La izquierda sindical y política, lejos de responder con contundencia, optó por salvar sus privilegios y negociar lo más honrosamente posible su rendición. Privatizaciones de sectores y servicios públicos, reformas laborales, recortes de salarios y pensiones, etc. han sido el resultado de ese viraje al centro de las organizaciones que prometían llevar al proletariado a las más altas cotas de bienestar y participación en las tareas políticas.
Las clases populares quedaron desorientadas e indefensas, sin ninguna referencia a la que agarrarse. Y sin una cultura de lucha, sin propuestas revolucionarias creíbles, el espacio tradicional de la izquierda se lo vienen disputando un populismo reaccionario y xenófobo (alimentado por partidos y medios de comunicación de extrema derecha) y un conservadurismo (centro moderado y centro izquierda) que insiste en la trasnochada fantasía de que el mercado la regula todo.
No parece que la pandemia que el mundo sufre como consecuencia del rápido avance del Covid-19 ni la crisis ya notoria provocada por el cambio climático vayan a servir para que quienes nos gobiernan (desde los parlamentos o desde Wall Street) reconozcan que el mundo necesita otro modelo de sociedad y otras relaciones económicas, que no se basen en la explotación sin límites de los recursos y en la acumulación de riqueza en cada vez menos manos.

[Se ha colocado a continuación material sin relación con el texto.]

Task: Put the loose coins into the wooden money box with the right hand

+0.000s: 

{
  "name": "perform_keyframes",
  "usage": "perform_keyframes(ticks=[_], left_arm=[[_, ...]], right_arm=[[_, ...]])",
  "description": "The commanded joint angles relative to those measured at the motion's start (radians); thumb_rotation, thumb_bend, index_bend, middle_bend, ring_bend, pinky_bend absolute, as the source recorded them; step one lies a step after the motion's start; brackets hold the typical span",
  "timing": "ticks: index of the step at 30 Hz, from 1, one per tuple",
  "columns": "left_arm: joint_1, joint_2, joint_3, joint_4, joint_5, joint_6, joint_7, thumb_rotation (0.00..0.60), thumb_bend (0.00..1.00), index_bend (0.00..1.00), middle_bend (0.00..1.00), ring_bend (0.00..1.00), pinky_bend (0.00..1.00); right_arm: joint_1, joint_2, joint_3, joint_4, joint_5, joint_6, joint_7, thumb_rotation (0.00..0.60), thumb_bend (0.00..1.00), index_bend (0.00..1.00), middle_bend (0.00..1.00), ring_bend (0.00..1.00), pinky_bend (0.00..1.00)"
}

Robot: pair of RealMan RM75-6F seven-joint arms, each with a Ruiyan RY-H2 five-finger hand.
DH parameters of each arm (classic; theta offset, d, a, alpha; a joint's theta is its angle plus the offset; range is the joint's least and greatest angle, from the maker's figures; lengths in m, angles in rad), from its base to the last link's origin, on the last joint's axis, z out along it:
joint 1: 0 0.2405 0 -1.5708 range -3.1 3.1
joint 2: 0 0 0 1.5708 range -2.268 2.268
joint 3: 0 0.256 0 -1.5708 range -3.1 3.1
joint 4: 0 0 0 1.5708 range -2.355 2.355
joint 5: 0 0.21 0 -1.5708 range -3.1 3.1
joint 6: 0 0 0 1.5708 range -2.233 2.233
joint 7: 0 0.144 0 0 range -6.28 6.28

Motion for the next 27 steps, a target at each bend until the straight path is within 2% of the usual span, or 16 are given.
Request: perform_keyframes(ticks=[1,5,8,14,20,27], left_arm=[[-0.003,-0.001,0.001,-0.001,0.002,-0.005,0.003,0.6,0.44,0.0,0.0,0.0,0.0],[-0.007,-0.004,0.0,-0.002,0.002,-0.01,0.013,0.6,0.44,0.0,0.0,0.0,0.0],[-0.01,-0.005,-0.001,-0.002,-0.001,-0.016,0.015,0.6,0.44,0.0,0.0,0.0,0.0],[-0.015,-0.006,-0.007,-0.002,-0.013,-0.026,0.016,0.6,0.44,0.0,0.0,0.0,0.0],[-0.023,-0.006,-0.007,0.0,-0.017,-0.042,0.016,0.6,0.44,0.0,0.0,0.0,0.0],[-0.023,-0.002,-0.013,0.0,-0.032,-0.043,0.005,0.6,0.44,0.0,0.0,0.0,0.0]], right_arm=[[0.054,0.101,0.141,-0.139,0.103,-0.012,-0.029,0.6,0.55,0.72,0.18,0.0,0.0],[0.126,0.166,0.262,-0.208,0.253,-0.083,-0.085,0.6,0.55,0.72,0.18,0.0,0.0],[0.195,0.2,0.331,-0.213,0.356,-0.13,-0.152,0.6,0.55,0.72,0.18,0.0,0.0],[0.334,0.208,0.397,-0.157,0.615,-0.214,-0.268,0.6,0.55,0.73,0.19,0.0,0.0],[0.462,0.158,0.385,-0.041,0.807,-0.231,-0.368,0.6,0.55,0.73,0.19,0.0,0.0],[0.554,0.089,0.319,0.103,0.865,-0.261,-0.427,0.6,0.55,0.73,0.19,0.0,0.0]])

A pesar de los claros síntomas de las catástrofes que se avecinan, no vemos propuestas que puedan ilusionar de nuevo a la gente. Hasta en las democracias más consolidadas se sigue dejando a amplios sectores atrás: aumentan el paro y la pobreza, se legisla a favor de las grandes empresas y bancos, se cierran los ojos ante tragedias como la de los refugiados e inmigrantes, se esquilma a los pueblos del sur a mayor gloria del consumismo, etc.
Incluso en nuestro país, con un gobierno que se califica como el mejor de los últimos tiempos, observamos que se sigue apostando por grandes infraestructuras: trenes de alta velocidad, prolongación de la vida de las centrales nucleares, corredor mediterráneo, grandes puertos y terminales de contenedores, industria del turismo y otros proyectos que en nada van a contribuir a detener la despoblación del interior, a frenar la contaminación y el cambio climático, ni mucho menos a repartir el trabajo y la riqueza.
Si de verdad estamos contra el fascismo (nuevo o viejo) lo que habremos de hacer es crear una conciencia solidaria, defender las conquistas sociales, impulsar proyectos autogestionarios y recuperar la fraternidad internacionalista que nos hermana con todas las luchas.